#!/bin/bash

# Copyright 2012  Johns Hopkins University (Author: Daniel Povey).  Apache 2.0.
# this is as train_tanh3.sh but for on top of fbank feats-- we have block-diagonal
# transforms for the first few layers, on separate frequency bands.
# Otherwise it's tanh.

# Begin configuration section.
cmd=run.pl
num_epochs=15      # Number of epochs during which we reduce
                   # the learning rate; number of iteration is worked out from this.
num_epochs_extra=5 # Number of epochs after we stop reducing
                   # the learning rate.
num_iters_final=20 # Maximum number of final iterations to give to the
                   # optimization over the validation set.
initial_learning_rate=0.04
final_learning_rate=0.004
bias_stddev=0.0
shrink_interval=5 # shrink every $shrink_interval iters except while we are 
                  # still adding layers, when we do it every iter.
shrink=true
num_frames_shrink=2000 # note: must be <= --num-frames-diagnostic option to get_egs.sh, if
                       # given.
softmax_learning_rate_factor=0.5 # Train this layer half as fast as the other layers.

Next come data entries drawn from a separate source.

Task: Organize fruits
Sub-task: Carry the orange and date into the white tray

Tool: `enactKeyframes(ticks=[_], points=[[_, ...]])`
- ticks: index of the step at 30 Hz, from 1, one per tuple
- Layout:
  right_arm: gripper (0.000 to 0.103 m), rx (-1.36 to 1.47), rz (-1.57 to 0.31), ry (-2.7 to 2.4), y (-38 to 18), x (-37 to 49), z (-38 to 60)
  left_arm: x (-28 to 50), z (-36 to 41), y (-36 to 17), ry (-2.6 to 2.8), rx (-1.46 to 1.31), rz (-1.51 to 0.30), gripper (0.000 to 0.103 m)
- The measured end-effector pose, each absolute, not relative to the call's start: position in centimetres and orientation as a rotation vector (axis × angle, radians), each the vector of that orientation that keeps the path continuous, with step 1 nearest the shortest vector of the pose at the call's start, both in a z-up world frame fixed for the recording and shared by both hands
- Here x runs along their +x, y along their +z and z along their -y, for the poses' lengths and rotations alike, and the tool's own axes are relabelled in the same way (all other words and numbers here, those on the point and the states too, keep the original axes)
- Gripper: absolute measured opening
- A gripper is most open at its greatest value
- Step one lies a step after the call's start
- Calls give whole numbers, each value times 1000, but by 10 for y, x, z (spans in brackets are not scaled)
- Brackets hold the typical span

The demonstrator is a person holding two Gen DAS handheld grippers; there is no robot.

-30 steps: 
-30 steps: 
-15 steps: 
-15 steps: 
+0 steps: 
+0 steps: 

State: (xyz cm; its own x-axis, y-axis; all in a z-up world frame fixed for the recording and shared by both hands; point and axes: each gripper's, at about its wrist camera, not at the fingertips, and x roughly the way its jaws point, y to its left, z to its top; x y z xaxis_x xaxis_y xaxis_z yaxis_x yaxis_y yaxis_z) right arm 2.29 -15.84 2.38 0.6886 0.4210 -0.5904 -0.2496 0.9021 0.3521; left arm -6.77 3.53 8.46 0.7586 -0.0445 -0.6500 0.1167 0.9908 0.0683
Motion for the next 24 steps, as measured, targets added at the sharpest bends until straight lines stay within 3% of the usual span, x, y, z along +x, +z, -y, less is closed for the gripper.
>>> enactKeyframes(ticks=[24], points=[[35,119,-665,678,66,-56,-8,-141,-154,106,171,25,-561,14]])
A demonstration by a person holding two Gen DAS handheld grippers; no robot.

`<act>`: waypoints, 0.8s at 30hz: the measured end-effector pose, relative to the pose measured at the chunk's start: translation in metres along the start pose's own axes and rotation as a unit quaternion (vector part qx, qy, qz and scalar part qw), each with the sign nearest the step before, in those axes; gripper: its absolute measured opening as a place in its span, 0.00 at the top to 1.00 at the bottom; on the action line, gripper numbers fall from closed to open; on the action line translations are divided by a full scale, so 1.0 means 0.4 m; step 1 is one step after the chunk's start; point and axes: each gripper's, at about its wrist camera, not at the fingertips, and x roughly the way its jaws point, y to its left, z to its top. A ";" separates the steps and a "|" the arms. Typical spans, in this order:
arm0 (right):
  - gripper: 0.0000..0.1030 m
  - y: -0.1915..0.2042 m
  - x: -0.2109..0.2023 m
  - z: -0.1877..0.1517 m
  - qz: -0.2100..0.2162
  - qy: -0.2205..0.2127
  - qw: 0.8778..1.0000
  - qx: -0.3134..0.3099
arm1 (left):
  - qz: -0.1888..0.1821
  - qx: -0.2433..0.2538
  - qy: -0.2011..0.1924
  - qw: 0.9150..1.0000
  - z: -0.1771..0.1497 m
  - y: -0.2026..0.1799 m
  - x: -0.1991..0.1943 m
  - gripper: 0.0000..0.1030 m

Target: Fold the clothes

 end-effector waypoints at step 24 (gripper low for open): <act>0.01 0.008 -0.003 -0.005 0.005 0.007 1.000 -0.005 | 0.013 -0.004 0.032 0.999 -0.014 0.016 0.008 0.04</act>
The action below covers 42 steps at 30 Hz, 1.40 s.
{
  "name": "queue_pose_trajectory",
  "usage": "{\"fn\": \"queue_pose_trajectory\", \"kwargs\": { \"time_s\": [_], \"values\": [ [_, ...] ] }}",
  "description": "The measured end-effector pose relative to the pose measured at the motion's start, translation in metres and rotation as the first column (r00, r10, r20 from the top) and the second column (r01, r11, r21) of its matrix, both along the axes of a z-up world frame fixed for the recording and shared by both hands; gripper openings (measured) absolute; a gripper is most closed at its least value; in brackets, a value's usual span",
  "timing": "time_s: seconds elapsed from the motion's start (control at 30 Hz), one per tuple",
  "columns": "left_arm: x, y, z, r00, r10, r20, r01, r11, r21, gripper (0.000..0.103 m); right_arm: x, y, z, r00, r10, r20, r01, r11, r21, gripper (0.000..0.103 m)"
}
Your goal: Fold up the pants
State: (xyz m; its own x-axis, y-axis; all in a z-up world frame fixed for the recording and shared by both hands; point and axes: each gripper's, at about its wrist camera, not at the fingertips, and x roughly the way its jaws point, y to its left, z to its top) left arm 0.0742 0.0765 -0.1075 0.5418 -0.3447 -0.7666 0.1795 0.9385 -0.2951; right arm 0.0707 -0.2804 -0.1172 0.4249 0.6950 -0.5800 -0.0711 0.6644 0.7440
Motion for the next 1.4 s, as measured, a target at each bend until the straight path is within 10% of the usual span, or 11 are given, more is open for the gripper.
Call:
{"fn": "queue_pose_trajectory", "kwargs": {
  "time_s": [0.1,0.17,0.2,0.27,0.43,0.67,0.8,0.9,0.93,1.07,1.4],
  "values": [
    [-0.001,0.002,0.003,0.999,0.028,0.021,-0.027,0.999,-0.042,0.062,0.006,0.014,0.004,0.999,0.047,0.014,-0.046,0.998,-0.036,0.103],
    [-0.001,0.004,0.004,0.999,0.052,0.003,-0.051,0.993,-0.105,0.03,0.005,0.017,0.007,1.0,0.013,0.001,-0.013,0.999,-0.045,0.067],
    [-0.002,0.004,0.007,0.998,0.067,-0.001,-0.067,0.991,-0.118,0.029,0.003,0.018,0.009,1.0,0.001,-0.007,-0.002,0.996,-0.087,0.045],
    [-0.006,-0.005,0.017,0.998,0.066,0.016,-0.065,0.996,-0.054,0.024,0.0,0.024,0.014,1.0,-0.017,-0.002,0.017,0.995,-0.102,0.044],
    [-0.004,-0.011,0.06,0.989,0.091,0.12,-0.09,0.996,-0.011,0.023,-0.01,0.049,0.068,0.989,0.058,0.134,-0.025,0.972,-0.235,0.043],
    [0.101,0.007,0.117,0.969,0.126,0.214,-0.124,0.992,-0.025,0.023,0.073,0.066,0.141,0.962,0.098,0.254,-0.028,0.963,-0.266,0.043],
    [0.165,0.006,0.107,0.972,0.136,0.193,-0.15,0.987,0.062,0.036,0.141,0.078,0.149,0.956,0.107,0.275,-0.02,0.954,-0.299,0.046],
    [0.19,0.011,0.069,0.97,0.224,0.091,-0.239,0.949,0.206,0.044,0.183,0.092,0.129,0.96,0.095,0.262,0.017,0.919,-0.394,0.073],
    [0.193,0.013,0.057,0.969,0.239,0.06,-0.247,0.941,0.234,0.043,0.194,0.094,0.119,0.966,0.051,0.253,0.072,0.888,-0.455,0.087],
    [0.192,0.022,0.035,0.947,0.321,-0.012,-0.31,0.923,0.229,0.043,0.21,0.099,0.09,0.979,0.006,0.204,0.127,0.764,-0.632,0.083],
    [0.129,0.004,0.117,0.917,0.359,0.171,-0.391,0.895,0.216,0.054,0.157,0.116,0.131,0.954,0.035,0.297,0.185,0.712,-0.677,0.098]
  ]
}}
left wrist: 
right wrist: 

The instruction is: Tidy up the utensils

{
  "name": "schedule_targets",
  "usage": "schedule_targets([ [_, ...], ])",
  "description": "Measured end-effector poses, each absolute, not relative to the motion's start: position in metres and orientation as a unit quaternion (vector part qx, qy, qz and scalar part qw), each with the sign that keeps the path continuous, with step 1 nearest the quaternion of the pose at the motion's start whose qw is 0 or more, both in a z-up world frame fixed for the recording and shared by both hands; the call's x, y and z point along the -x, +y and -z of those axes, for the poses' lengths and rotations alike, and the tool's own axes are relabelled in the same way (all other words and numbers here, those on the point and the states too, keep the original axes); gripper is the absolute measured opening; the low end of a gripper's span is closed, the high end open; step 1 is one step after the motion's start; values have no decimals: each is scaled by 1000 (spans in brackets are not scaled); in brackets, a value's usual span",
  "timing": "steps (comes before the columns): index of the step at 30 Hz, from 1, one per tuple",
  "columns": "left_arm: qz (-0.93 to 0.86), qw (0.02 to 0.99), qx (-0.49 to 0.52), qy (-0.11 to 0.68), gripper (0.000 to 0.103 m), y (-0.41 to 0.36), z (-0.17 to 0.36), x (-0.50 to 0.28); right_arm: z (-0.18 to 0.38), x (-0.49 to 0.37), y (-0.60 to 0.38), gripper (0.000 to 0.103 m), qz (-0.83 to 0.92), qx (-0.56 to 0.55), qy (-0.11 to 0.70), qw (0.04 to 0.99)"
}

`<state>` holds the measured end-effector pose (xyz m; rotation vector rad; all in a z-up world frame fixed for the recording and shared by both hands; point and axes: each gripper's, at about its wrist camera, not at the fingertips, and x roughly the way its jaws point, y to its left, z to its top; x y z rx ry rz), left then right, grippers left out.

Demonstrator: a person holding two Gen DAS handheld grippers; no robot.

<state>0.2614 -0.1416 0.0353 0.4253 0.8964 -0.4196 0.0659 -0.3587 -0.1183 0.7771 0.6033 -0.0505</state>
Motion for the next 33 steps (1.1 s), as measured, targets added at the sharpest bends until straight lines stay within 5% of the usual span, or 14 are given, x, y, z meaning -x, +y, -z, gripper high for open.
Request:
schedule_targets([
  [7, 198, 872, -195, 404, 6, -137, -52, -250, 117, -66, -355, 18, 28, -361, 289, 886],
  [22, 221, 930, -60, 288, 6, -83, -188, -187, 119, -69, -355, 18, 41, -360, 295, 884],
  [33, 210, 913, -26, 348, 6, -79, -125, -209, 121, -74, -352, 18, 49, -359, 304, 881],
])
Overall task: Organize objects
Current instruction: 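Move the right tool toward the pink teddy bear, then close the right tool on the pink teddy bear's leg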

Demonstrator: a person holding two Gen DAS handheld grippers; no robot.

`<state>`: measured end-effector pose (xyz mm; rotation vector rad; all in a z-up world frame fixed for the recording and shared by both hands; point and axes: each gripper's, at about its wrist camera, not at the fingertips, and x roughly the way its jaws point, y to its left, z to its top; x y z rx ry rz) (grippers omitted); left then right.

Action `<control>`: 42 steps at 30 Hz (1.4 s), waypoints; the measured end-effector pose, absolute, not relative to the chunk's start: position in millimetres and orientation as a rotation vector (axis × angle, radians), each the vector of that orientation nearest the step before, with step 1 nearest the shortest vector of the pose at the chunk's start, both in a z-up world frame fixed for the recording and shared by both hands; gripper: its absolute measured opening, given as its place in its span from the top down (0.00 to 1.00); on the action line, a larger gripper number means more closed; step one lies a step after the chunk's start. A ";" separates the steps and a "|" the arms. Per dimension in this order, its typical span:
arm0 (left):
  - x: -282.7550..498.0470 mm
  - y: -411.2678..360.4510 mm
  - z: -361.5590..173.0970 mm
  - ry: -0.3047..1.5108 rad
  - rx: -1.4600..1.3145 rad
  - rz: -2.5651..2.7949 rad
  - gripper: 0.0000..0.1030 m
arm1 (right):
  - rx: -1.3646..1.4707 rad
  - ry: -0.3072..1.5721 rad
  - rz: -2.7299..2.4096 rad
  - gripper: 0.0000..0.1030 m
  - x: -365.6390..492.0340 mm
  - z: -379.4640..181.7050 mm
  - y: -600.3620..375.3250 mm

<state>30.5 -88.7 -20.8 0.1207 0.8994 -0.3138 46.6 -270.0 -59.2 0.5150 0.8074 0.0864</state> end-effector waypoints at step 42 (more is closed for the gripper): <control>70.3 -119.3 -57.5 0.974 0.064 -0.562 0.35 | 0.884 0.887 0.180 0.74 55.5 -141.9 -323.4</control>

hidden_layer_dim=300 #  You may want this larger, e.g. 1024 or 2048.

minibatch_size=128 # by default use a smallish minibatch size for neural net
                   # training; this controls instability which would otherwise
                   # be a problem with multi-threaded update.  Note: it also
                   # interacts with the "preconditioned" update which generally
                   # works better with larger minibatch size, so it's not
                   # completely cost free.

samples_per_iter=200000 # each iteration of training, see this many samples
                        # per job.  This option is passed to get_egs.sh
num_jobs_nnet=16   # Number of neural net jobs to run in parallel.  This option
                   # is passed to get_egs.sh.
get_egs_stage=0
spk_vecs_dir=

shuffle_buffer_size=5000 # This "buffer_size" variable controls randomization of the samples
                # on each iter.  You could set it to 0 or to a large value for complete
                # randomization, but this would both consume memory and cause spikes in
                # disk I/O.  Smaller is easier on disk and memory but less random.  It's
                # not a huge deal though, as samples are anyway randomized right at the start.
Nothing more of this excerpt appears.